Research

Non-covalent interactions in catalysis

Over 80% of industrial and consumer chemicals are made using catalytic processes, and the net worth of these materials is >$900bn p.a. in the US alone. Tools to design and tune molecular catalysts for specific functions are therefore highly desirable. In our group, we will develop predictive, physically-motivated tools to connect the fundamentals of molecular interactions to catalytic activity.

Molecular editing

Almost 80% of drugs on the commercial market are small molecules, and the top 20 global pharmaceutical companies reported a total revenue of >$800bn in 2022. Molecular editing – the site-specific modification of complex molecules – promises to revolutionize the synthesis of small molecule drugs, updating the rulebook for molecular design with an atomic-scale toolbox to add, delete, swap and mutate individual sites at will. Our group will develop reactivity models to understand and predict molecular editing reaction processes at the most fundamental level.

Polymer upcycling

The mass of new plastics made per year is predicted to outstrip the total mass of all humans on Earth in the next decade, yet less than 20% of plastic waste is recycled worldwide. A current paradigm in plastics development is to use polymer mixtures and additives to achieve optimal material properties, which renders these materials extremely difficult to recycle.

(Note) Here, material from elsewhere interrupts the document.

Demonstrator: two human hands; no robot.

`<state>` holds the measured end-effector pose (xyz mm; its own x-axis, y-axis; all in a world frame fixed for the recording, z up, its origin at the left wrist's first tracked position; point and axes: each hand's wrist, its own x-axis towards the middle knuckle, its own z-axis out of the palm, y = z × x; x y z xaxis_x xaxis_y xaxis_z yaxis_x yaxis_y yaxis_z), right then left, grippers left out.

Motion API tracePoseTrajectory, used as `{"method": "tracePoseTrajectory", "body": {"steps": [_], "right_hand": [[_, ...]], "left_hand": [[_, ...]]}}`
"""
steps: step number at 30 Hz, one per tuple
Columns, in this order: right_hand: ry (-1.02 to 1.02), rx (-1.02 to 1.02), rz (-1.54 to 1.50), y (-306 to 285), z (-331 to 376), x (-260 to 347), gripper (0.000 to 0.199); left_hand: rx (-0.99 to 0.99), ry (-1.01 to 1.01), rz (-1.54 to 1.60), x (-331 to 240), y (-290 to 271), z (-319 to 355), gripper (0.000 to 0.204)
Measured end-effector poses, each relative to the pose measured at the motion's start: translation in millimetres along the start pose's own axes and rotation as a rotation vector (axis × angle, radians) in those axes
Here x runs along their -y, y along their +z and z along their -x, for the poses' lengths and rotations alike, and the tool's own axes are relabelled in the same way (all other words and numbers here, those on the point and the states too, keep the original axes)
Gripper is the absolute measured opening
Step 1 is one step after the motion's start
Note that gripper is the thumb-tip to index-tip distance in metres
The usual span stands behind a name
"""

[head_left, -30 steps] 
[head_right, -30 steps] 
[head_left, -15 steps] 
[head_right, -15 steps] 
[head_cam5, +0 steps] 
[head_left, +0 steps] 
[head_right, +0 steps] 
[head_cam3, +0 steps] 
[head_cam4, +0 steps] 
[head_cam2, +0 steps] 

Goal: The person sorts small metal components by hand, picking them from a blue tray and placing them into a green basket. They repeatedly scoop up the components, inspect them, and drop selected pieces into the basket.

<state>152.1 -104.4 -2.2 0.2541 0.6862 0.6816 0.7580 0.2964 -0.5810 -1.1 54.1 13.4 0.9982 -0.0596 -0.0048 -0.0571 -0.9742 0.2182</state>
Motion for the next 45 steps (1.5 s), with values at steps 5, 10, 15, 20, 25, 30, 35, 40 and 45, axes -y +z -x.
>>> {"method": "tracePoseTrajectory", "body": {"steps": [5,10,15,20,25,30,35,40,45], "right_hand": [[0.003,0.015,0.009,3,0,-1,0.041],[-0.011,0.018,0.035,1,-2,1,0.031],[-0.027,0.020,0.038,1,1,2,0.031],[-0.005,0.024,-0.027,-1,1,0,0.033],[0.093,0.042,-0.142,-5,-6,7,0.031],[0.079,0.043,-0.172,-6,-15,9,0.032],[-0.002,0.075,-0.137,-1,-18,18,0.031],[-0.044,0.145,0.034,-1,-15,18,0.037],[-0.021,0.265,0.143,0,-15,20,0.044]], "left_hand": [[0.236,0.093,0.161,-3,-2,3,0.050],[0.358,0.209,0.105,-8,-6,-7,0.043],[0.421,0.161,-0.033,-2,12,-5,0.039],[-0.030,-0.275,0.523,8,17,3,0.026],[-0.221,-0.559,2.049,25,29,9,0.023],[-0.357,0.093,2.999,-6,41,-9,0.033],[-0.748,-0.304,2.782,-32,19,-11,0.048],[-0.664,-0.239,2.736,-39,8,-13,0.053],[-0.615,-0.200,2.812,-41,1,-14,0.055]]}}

In our group, we will develop new ways to think about light-driven polymer reactivity, with the ultimate goal of developing new types of recyclable high-performance materials.

Physical organic chemistry

The understanding of chemical reactivity fundamentally underpins advances in chemistry, biochemistry, materials science, and pharmaceutical research. In our group, we aim to understand the intricate connections between physical interactions and chemical reactivity, using these ideas to make chemistry more intuitive. Physical organic models developed in our group must satisfy three criteria: they must be simple, interpretable, and useful.